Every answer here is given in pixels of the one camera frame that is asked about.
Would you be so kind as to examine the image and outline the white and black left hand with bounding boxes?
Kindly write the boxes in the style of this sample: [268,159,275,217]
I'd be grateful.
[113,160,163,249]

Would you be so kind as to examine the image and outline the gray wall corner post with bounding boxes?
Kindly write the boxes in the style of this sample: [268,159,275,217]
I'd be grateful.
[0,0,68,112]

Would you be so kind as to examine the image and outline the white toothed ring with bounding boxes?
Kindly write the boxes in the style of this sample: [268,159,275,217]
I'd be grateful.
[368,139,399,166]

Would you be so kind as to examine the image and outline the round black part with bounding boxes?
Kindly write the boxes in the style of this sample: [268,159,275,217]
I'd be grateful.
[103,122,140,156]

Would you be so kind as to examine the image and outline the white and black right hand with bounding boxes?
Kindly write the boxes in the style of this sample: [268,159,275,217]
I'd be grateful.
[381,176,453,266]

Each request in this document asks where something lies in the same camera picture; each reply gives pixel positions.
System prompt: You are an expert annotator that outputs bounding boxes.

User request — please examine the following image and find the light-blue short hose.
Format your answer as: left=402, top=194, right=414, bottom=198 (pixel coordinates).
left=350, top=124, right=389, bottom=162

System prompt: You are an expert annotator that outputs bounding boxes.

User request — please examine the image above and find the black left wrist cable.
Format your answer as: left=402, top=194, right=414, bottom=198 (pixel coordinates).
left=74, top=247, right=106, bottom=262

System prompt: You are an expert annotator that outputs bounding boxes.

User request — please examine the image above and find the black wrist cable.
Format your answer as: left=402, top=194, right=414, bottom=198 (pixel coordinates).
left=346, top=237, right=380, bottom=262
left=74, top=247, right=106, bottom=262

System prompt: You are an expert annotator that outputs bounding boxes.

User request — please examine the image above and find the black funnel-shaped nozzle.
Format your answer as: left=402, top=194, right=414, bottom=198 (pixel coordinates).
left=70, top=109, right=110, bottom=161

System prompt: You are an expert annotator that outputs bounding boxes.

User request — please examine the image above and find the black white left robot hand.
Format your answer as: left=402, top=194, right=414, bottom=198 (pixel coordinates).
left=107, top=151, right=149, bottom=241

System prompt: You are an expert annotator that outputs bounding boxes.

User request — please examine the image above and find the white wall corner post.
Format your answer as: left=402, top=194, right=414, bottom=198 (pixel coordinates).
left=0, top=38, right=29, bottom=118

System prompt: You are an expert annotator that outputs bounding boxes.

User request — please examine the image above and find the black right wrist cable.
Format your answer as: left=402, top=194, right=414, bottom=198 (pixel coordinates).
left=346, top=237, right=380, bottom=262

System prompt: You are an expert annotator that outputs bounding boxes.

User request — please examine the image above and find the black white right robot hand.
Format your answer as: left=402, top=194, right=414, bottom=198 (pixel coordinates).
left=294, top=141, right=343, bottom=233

———

* **What the task asks**
The answer must consist of every line from the listing above that includes the word "corner".

* **Result**
Would you be so kind as to examine the image and outline the gray wall corner post with bounding boxes?
User request — please examine the image above and find the white wall corner post.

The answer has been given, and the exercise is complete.